Aim of the exercise
Print the lines in the listing below that fall between the line with "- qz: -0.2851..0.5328" and the line with "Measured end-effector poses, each", those two lines included, exactly as they stand and with nothing else.

Task input

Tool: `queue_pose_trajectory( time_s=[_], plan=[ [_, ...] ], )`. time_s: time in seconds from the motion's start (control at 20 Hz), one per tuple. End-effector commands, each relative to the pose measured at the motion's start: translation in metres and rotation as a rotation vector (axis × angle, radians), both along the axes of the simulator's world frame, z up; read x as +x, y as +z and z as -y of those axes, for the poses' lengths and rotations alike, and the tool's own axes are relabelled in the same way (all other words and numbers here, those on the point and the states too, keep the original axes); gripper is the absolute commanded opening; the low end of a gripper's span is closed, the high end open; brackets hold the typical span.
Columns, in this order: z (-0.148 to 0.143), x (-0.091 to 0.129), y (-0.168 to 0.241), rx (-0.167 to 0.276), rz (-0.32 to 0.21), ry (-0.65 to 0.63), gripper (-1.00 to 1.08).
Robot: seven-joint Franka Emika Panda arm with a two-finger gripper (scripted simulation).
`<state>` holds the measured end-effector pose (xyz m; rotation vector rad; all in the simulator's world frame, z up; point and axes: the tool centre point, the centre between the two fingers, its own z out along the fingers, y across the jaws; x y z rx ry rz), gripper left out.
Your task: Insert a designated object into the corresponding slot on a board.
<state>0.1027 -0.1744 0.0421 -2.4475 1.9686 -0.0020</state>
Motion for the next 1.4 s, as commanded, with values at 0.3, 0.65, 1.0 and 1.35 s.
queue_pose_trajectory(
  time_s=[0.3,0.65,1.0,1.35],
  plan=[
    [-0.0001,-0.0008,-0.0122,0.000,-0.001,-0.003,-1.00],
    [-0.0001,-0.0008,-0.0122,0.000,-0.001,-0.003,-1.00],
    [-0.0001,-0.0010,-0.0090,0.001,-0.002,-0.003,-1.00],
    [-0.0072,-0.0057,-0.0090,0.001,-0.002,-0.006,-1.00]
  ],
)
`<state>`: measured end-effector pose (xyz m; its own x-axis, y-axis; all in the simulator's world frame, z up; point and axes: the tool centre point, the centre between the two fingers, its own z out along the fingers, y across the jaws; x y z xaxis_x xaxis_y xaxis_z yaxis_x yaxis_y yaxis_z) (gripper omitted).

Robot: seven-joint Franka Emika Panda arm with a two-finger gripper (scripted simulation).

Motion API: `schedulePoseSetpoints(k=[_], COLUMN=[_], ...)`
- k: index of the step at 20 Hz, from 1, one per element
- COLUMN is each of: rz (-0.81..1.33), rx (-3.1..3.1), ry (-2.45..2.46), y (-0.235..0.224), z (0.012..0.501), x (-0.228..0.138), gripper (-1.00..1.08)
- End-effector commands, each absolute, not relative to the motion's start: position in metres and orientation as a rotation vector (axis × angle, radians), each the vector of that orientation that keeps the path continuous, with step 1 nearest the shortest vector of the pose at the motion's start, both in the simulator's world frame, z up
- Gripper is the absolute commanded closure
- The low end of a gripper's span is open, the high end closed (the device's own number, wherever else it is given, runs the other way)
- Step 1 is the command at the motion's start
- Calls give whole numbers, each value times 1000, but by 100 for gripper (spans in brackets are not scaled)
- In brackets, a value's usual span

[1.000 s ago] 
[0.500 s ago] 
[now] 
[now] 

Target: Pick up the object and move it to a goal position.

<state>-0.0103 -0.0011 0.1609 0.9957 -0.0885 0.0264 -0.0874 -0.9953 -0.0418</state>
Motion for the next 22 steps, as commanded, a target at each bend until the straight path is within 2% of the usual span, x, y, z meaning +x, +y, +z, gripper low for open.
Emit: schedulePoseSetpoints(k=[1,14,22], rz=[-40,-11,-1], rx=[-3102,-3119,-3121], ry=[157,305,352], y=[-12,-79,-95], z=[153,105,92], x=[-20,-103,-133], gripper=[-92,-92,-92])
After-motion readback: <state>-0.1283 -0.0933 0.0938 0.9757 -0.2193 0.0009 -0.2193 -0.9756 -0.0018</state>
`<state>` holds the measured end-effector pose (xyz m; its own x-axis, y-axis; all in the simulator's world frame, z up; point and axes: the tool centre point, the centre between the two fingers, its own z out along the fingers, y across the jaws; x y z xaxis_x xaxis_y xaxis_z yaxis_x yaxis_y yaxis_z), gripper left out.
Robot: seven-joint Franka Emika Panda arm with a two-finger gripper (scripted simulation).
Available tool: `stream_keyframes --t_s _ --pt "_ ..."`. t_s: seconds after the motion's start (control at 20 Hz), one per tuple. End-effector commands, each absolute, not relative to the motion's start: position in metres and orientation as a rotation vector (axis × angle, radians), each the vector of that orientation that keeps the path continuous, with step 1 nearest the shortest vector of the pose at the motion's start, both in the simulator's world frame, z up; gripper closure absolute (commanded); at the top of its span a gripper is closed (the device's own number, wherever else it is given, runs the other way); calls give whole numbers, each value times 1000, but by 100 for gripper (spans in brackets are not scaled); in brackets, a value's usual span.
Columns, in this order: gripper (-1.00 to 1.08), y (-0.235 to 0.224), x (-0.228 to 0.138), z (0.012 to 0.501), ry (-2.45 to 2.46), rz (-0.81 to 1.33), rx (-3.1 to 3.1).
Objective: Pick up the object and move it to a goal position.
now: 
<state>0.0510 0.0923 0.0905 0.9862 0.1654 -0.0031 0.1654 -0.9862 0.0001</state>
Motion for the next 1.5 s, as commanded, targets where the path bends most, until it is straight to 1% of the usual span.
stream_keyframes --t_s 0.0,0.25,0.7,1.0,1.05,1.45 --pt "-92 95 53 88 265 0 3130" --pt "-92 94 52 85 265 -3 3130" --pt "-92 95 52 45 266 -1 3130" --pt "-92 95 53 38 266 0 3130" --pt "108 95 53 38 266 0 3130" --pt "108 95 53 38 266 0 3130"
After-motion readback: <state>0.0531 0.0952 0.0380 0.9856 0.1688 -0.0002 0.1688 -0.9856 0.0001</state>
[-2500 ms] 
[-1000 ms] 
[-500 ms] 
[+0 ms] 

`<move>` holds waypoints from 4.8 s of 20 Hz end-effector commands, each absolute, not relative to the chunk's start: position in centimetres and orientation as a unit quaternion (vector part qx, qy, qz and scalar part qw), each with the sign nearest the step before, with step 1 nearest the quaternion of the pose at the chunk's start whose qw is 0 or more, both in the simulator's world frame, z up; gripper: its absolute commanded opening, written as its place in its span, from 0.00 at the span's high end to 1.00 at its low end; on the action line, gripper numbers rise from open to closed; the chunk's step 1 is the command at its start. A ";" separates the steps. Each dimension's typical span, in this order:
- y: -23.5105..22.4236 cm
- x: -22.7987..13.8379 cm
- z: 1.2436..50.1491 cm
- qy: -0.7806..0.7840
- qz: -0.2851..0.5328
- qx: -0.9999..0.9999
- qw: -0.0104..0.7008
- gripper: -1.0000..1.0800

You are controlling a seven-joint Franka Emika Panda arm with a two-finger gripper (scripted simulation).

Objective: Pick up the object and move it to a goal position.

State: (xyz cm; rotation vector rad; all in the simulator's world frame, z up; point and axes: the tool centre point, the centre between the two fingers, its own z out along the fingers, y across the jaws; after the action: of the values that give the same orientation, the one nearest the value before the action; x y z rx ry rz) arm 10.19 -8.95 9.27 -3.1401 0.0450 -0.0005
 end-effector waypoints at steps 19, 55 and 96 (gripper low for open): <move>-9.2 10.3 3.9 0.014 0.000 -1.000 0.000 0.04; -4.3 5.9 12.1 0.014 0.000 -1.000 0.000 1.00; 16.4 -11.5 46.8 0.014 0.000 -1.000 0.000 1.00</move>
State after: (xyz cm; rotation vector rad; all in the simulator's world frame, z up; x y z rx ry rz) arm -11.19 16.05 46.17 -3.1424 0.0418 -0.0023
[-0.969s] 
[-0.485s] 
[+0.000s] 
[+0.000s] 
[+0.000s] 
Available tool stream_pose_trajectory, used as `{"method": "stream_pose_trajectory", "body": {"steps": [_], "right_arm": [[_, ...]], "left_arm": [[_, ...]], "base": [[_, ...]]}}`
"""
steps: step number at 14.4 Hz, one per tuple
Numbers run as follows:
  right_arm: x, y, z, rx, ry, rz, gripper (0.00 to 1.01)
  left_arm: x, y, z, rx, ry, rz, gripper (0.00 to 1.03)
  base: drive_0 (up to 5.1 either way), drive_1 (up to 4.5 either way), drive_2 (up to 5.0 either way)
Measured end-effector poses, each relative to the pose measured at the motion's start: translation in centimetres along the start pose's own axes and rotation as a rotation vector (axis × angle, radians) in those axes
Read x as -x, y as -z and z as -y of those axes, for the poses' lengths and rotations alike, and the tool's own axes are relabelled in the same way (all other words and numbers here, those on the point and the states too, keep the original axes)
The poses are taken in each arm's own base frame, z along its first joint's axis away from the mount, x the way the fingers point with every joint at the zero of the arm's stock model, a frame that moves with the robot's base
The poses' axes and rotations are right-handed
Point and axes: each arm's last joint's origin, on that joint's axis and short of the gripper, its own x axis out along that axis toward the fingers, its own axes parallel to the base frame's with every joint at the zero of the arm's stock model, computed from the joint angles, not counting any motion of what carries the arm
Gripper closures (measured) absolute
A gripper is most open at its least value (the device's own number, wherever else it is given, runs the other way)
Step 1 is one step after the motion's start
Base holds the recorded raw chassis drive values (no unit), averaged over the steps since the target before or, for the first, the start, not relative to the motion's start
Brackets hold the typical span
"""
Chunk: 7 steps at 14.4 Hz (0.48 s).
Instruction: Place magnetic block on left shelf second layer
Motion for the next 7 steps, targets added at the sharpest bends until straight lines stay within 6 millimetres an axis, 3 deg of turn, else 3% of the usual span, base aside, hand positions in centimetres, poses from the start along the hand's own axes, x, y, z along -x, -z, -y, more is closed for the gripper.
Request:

Exercise response
- qz: -0.2851..0.5328
- qx: -0.9999..0.9999
- qw: -0.0104..0.7008
- gripper: -1.0000..1.0800

You are controlling a seven-joint Franka Emika Panda arm with a two-finger gripper (scripted simulation).

Objective: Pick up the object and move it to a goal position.

State: (xyz cm; rotation vector rad; all in the simulator's world frame, z up; point and axes: the tool centre point, the centre between the two fingers, its own z out along the fingers, y across the jaws; after the action: of the values that give the same orientation, the one nearest the value before the action; x y z rx ry rz) arm 10.19 -8.95 9.27 -3.1401 0.0450 -0.0005
 end-effector waypoints at steps 19, 55 and 96 (gripper low for open): <move>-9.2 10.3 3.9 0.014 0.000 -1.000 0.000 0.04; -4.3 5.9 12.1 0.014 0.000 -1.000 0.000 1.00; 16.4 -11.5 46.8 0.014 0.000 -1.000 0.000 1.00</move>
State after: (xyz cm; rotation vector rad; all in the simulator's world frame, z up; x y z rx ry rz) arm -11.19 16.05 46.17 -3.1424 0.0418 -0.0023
[-0.969s] 
[-0.485s] 
[+0.000s] 
[+0.000s] 
[+0.000s] 
Available tool stream_pose_trajectory, used as `{"method": "stream_pose_trajectory", "body": {"steps": [_], "right_arm": [[_, ...]], "left_arm": [[_, ...]], "base": [[_, ...]]}}`
"""
steps: step number at 14.4 Hz, one per tuple
Numbers run as follows:
  right_arm: x, y, z, rx, ry, rz, gripper (0.00 to 1.01)
  left_arm: x, y, z, rx, ry, rz, gripper (0.00 to 1.03)
  base: drive_0 (up to 5.1 either way), drive_1 (up to 4.5 either way), drive_2 (up to 5.0 either way)
Measured end-effector poses, each relative to the pose measured at the motion's start: translation in centimetres along the start pose's own axes and rotation as a rotation vector (axis × angle, radians) in those axes

No more output will be given.